Task to carry out: Pictures are to be left out. Return exactly the lines below from the one with "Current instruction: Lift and" up to and including the one with "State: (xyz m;".

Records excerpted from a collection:

····················

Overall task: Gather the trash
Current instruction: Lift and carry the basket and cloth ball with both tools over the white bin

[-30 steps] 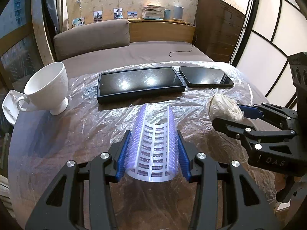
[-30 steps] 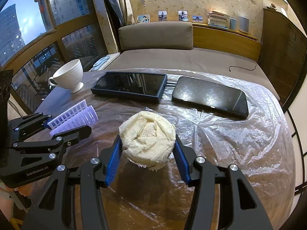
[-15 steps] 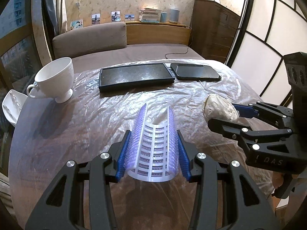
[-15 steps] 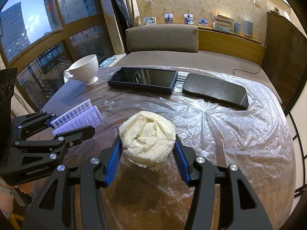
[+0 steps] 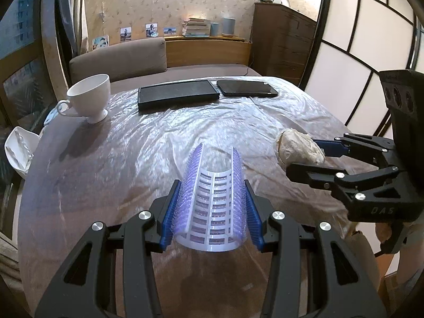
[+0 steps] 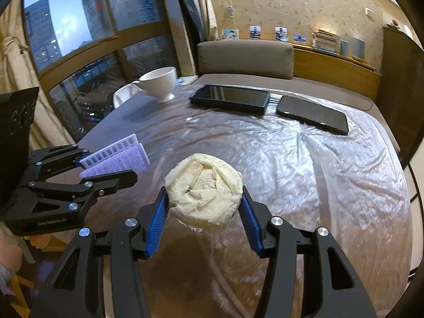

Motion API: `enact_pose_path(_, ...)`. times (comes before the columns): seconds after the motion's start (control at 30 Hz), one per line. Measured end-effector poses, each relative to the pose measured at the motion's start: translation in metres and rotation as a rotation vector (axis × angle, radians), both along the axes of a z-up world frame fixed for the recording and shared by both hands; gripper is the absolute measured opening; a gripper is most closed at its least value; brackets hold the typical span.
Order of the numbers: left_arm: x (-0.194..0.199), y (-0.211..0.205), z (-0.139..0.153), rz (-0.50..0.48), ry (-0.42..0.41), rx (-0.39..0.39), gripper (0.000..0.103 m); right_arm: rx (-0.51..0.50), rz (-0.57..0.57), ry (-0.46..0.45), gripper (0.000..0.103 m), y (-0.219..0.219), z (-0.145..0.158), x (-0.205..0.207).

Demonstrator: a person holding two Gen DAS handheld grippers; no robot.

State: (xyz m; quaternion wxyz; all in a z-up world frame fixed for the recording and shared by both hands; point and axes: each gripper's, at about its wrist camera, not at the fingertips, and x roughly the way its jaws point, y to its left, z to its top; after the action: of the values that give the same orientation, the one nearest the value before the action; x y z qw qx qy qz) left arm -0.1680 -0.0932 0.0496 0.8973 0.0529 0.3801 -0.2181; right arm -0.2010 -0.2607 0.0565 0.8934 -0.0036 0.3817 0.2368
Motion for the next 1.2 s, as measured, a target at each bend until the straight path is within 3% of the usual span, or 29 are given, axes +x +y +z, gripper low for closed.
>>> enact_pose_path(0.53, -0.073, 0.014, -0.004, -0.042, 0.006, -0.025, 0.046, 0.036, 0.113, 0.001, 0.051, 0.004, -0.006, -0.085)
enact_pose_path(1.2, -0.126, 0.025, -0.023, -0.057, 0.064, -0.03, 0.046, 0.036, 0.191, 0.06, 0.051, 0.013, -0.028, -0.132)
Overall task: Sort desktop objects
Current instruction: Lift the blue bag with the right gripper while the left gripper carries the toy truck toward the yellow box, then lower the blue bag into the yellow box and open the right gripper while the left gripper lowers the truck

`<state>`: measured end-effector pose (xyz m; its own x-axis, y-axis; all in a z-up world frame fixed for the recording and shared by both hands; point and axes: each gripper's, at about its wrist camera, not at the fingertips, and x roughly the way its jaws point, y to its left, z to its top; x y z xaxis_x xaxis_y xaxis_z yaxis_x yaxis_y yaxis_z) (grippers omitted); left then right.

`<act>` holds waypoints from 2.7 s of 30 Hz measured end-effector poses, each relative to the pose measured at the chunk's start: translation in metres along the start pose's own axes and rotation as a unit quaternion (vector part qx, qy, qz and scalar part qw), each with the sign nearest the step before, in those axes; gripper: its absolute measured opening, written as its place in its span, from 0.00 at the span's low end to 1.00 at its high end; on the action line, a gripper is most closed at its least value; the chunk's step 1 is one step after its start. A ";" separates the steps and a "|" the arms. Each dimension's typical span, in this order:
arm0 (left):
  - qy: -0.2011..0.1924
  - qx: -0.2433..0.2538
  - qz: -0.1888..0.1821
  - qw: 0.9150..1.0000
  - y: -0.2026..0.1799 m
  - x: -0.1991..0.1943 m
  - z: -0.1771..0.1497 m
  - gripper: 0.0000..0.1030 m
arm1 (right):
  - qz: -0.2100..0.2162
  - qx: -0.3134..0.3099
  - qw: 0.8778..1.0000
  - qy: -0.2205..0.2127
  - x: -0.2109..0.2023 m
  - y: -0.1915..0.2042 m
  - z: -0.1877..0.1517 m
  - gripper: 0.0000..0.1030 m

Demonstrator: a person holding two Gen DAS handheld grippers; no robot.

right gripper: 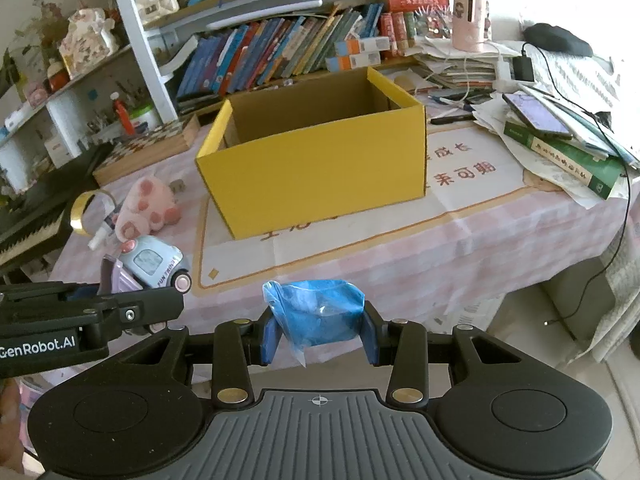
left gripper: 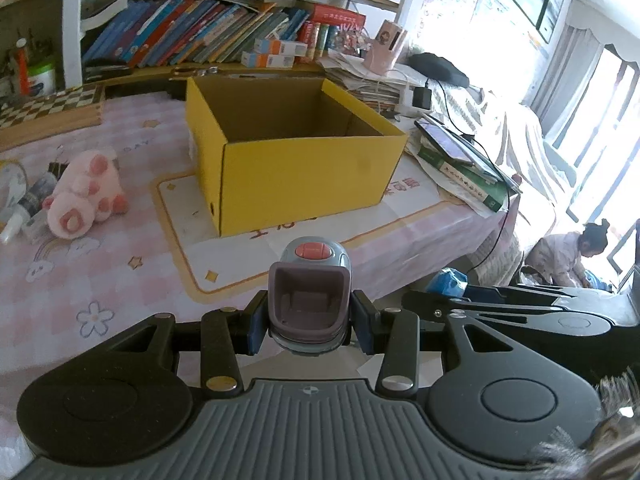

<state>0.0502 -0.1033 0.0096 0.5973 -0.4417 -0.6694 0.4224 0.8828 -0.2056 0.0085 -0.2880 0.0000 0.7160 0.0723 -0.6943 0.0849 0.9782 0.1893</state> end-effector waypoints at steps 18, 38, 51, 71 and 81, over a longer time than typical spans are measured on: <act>0.010 0.000 0.002 1.000 -0.018 0.031 0.020 0.39 | 0.007 -0.002 1.000 0.009 0.021 -0.027 0.025 0.39; 0.003 -0.008 0.014 1.000 -0.039 0.074 0.057 0.39 | 0.028 -0.022 0.999 0.009 0.051 -0.063 0.067 0.39; -0.029 0.001 0.036 0.999 -0.045 0.078 0.082 0.39 | 0.051 -0.043 0.998 -0.005 0.062 -0.071 0.096 0.39; -0.071 0.017 0.087 0.993 -0.029 0.097 0.141 0.39 | 0.100 -0.165 0.979 -0.072 0.086 -0.053 0.174 0.39; -0.006 0.016 0.074 0.997 0.006 0.152 0.182 0.39 | 0.106 -0.301 0.947 -0.039 0.143 -0.027 0.206 0.39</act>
<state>0.2674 -0.1940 0.0363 0.6628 -0.3084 -0.6823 0.3500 0.9332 -0.0817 0.2517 -0.3440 0.0384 0.7231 0.2886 -0.6275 -0.4604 0.8787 -0.1264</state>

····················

Your response:
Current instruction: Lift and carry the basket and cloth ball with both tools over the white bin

[-30 steps] 
[-30 steps] 
[-15 steps] 
[-15 steps] 
[+0 steps] 
[+0 steps] 

Motion API: `enact_pose_path(_, ...)`. times (comes before the columns): seconds after the motion's start (control at 30 Hz), one per line. Measured end-effector poses, each relative to the pose measured at the motion's start: translation in metres and rotation as a rotation vector (axis × angle, radians), both along the axes of a z-up world frame fixed for the recording and shared by both hands; gripper is the absolute measured opening; a gripper is most closed at its least value; brackets hold the typical span.
Order of the numbers: left_arm: x (-0.194..0.199), y (-0.211..0.205), z (-0.139..0.153), rz (-0.50..0.48), ry (-0.42..0.41), rx (-0.39..0.39), gripper (0.000..0.103 m); right_arm: rx (-0.51..0.50), rz (-0.57..0.57), ry (-0.46..0.45), gripper (0.000..0.103 m), y (-0.219..0.219), z (-0.145..0.158), x (-0.205..0.207).

Demonstrator: a person holding two Gen DAS handheld grippers; no robot.

State: (xyz m; quaternion wxyz; all in a z-up world frame fixed for the recording and shared by both hands; point and axes: each gripper's, at about its wrist camera, not at the fingertips, and x roughly the way its jaws point, y to its left, z to its top; after the action: of the values that give the same orientation, the one nearest the value before the action; x y z qw qx qy qz) left arm -0.1680 -0.0932 0.0496 0.8973 0.0529 0.3801 -0.2181; right arm -0.2010 -0.2607 0.0565 0.8934 -0.0036 0.3817 0.2368

This completes the output.